Les plus riches émettent 2000 fois plus d’émission de gaz à effet de serre que les plus pauvres (1) ! Et la Banque Mondiale (2) vient de tirer la sonnette d’alarme : si rien n’est fait, plus de 100 millions de personnes supplémentaires dans le monde risquent de tomber sous le seuil de pauvreté d’ici 2030. Une injustice environnementale qui s’ajoute à bien d’autres.
Mais on oublie trop souvent de dire que dans nos pays développés aussi, en France en particulier, ces effets se font sentir et que là encore, ils frappent d’abord les plus pauvres. A l’occasion de la COP21, où il a le statut d’observateur, le Mouvement ATD Quart Monde veut faire entendre leurs voix afin que dans les solutions, ces personnes soient bien prises en compte et que le passage à l’économie verte soit l’occasion de nouer de nouvelles solidarités. La société de demain, plus respectueuse de l’environnement, doit être aussi plus juste.
A Paris, les habitants des quartiers populaires ont trois fois plus de risques de décéder lors d’un épisode de pollution que la moyenne (3). Leurs quartiers ne sont pourtant pas forcément plus pollués. Mais ils occupent des logements moins bien isolés et moins sains, ont des emplois moins « propres ». Ils n’ont en outre pas les moyens de partir en vacances ni d’aller s’aérer le week-end, s’alimentent moins bien, etc. Une personne pauvre vivant dans un quartier pollué a même cinq fois plus de risques de mourir que la moyenne lors d’un pic de pollution !
Et qu’en sera-t-il demain si les prédictions des climatologues se réalisent, et que les étés caniculaires deviennent chez nous la norme ? Les plus exposés sont les personnes âgées, en premier lieu les plus démunies, et les familles vivant dans la grande précarité. D’autres prédictions font état, si rien ne change, d’une hausse de l’asthme, des allergies et d'autres affections. Or on connaît les inégalités en matière d’accès aux soins.

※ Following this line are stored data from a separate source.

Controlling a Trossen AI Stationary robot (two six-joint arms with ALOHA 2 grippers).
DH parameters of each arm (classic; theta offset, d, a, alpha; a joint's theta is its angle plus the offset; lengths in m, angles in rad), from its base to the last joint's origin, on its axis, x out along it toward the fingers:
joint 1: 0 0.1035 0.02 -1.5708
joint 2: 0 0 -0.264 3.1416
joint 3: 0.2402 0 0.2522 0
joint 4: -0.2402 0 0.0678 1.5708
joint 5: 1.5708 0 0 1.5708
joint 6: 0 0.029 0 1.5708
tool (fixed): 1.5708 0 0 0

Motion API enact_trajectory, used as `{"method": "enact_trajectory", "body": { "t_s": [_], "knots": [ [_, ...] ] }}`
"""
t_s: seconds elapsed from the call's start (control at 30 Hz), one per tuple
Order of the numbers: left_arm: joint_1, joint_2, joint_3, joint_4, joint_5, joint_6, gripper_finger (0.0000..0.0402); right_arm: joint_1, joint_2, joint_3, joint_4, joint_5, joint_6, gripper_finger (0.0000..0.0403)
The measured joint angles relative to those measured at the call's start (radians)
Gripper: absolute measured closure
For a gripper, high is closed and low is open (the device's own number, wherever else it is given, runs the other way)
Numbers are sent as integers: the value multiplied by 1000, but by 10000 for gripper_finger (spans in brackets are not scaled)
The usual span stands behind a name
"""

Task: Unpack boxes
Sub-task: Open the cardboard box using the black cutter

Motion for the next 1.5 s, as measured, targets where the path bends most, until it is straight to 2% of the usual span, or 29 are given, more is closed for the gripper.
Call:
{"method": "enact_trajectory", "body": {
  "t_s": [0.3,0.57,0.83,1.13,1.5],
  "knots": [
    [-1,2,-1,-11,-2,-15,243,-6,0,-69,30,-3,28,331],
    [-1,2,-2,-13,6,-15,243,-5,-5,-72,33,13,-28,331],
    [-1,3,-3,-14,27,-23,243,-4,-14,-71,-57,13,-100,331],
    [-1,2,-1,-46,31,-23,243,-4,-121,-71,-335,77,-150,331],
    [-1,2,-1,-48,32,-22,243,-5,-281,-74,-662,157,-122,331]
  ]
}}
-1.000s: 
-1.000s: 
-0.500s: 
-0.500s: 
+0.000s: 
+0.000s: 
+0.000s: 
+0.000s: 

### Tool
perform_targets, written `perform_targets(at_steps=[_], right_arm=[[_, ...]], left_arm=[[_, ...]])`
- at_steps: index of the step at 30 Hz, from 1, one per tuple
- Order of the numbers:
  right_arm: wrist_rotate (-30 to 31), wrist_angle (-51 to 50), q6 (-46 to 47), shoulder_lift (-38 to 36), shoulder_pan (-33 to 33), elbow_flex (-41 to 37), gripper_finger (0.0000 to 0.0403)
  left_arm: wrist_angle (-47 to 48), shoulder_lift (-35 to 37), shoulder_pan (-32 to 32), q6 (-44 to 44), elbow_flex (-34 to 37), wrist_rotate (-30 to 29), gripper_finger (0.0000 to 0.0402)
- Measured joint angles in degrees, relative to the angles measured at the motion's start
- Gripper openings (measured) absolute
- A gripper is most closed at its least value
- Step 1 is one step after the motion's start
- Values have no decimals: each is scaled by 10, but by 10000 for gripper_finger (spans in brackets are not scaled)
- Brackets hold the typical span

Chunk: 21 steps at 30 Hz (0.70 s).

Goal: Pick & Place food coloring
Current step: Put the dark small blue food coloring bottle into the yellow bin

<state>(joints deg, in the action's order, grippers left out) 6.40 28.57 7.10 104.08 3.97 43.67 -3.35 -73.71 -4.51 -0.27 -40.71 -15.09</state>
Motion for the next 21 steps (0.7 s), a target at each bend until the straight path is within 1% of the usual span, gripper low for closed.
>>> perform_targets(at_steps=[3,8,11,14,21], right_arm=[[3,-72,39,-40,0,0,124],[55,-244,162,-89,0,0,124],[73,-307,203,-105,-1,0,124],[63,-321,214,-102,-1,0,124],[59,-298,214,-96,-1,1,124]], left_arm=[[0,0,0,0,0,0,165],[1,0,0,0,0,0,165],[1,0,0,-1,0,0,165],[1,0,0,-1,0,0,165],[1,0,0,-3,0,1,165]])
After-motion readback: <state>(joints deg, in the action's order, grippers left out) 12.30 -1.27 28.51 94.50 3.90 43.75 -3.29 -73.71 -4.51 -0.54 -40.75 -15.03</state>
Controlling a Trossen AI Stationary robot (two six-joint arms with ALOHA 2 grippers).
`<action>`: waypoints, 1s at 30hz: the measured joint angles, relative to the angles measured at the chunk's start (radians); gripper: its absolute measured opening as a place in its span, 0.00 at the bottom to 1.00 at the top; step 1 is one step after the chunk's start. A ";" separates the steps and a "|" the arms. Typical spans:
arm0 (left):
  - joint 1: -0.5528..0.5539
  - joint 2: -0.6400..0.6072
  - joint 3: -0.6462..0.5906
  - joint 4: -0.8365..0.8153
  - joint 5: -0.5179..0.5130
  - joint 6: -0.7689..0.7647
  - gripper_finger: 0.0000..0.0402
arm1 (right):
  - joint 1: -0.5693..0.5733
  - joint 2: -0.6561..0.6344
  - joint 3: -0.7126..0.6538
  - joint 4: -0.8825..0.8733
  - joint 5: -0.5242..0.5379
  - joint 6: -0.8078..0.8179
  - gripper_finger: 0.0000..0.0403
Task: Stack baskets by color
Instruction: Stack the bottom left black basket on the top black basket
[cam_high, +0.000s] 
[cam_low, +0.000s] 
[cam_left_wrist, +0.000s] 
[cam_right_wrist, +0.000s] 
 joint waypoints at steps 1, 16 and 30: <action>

ATD Quart Monde est convaincu que la COP21 peut être une chance pour résorber ces inégalités. Dans la transition écologique, il faut que les plus pauvres aient leurs places. Il faut qu’ils soient formés aux emplois de l’avenir et que ceux-ci constituent une chance pour sortir de la précarité. Il faut qu’ils puissent accéder aux logements de demain, plus économes en énergie, et qu’ils n’en soient pas exclus à cause de prix prohibitifs. Or dans nos pays, les plans de transition vers des énergies renouvelables renchérissent généralement les factures d’électricité et le coût des transports. Sans parler des produits écologiques inaccessibles aux bas revenus.
Nous pouvons aussi apprendre des plus pauvres. Choqués devant le gâchis matériel de nos sociétés, ils mesurent d'expérience l'importance de réutiliser les choses, de les recycler, de vivre avec peu. Ils nous montrent le chemin d'un monde solidaire et sobre en carbone.
Un nouveau front s’est ouvert : celui de la justice climatique. Le Mouvement ATD Quart Monde appelle à une grande mobilisation et formule cinq propositions. Il demande que dans les programmes de préservation de la planète, on porte une attention particulière aux 20 % les plus pauvres. Il demande aussi que ces personnes soient associées aux politiques de lutte contre le dérèglement climatique qui, trop souvent aujourd’hui, se retournent contre elles. A Manille (Philippines) par exemple, le gouvernement a dû déplacer des populations vivant sous les ponts et menacées par la montée des eaux. Mais elles se sont retrouvées dans des lieux isolés, sans moyen de subsistance.
Il faut par ailleurs s’assurer que le financement de la lutte contre le réchauffement atteigne bien les plus vulnérables, et créer des socles de protection sociale afin de les aider à des adaptations inévitables. Enfin, nous demandons des garanties pour que ces populations ne soient pas oubliées dans les nouveaux emplois de la transition vers une économie verte.
C’est à ces conditions que la COP21 sera vraiment une réussite, avec l’assurance que personne ne sera exclu.
Claire Hédon
Présidente d'ATD Quart Monde France
(1)http://piketty.pse.ens.fr/files/ChancelPiketty2015.pdf. Tout en haut de la pyramide des émetteurs de CO2, on trouve les 1% les plus riches Américains, Luxembourgeois, Singapouriens et Saoudiens. A l’autre extrémité, on retrouve les individus les plus pauvres du Honduras, du Mozambique, du Rwanda et du Malawi, avec des émissions 2000 fois plus faibles.
(2) http://www.banquemondiale.org/fr/news/press-release/2015/11/08/immediate-push-on-climate-smart-development-can-keep-more-than-100-million-people-out-of-poverty
(3) Etude de neuf chercheurs français qui ont analysé près de 80 000 décès entre 2004 et 2009 à Paris, du labo LERES de l’EHESP.